OK, so we have to investigate. This strange test was inserted
in 2.4 and 2.5 via Alan, and google gives me Alan's changelog:
Linux 2.5.66-ac1
o Don't issue WIN_SET_MAX on older drivers (Jens Axboe)
(Breaks some Samsung)
So, now the question is to Jens: what was the situation?
What disk, kernel, identify output?
If possible we would like to remove the test and test the
right bits instead. But if that Samsung disk claims it
supports HPA and doesnt..
Andries
[By the way, google also shows examples where this test
breaks a setup, so removing it might be a good idea
under all circumstances. The usual jumper goes from
above 32GB to 32GB, and from below 32GB to 2GB.
There are also examples of the latter kind solved
by STROKE, but no longer by STROKE + faulty test.]
On Sad, 2003-08-02 at 18:42, Andries Brouwer wrote:
> OK, so we have to investigate. This strange test was inserted
> in 2.4 and 2.5 via Alan, and google gives me Alan's changelog:
>
> Linux 2.5.66-ac1
> o Don't issue WIN_SET_MAX on older drivers (Jens Axboe)
> (Breaks some Samsung)
Some older Samsung drives don't abort WIN_SET_MAX but the firmware
hangs hence the check.
> If possible we would like to remove the test and test the
> right bits instead. But if that Samsung disk claims it
> supports HPA and doesnt..
That would be better if it is the case
On Sat Aug 02, 2003 at 10:06:19PM +0100, Alan Cox wrote:
> On Sad, 2003-08-02 at 18:42, Andries Brouwer wrote:
> > OK, so we have to investigate.
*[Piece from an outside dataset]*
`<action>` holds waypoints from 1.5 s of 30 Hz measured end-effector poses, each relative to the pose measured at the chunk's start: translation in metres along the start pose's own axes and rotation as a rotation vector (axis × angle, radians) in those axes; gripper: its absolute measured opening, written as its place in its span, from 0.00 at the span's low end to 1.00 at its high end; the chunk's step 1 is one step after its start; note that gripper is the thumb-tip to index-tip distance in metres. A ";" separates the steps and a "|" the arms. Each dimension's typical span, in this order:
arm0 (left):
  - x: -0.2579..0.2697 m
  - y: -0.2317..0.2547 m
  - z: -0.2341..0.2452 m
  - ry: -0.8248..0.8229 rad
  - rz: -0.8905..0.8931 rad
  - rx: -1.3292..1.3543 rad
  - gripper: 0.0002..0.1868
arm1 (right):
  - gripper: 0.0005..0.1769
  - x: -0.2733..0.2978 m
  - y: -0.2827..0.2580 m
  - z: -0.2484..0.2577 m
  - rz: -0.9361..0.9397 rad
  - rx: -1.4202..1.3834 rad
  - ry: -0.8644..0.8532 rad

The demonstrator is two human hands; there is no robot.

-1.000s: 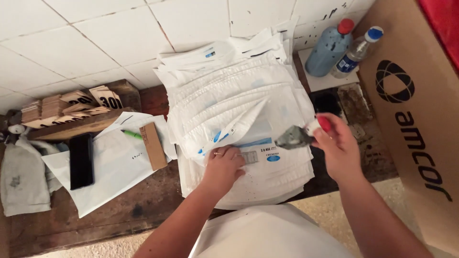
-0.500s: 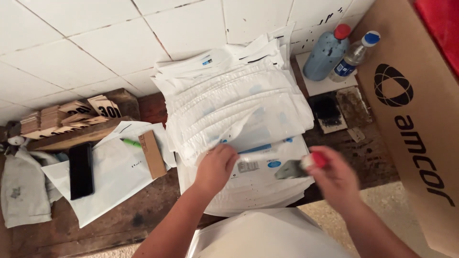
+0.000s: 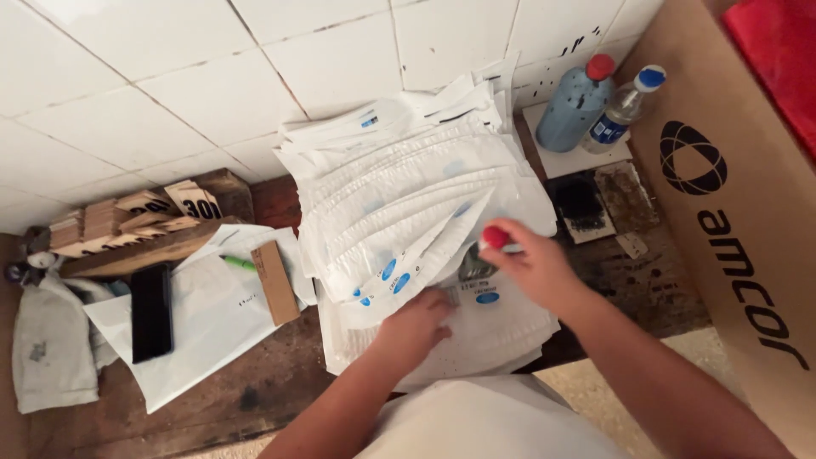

This strange test was inserted
> > in 2.4 and 2.5 via Alan, and google gives me Alan's changelog:
> >
> > Linux 2.5.66-ac1
> > o Don't issue WIN_SET_MAX on older drivers (Jens Axboe)
> > (Breaks some Samsung)
>
> Some older Samsung drives don't abort WIN_SET_MAX but the firmware
> hangs hence the check.
Ok, I think I can actually test that one.
<rummages in ye olde box of hardware>
Cool, found it, I have an ancient Samsung SHD-3212A (426MB)
drive that will hopefully show the problem.
<sound of testing in the distance>
Ok, found the problem. The current code (in addition to being
badly written) does not even bother to test if the drive supports
the HPA feature set before issuing a WIN_SET_MAX call. In my
case, it didn't crash my Samsung drive, but it certainly did make
it complain rather loudly.
I have rewritten the init_idedisk_capacity() function and taught
it to behave itself. It is now much cleaner IMHO, and will only
issues SET_MAX* calls to drives that claim they support such
things. I've tested this patch with a 200GB drive, a 120GB
drive, an 80GB drive and my ancient Samsung drive and in each
case (48bit LBA, 28bit LBA, 28bit CHS w/o support for HPA), my
new version appears to the Right Thing(tm).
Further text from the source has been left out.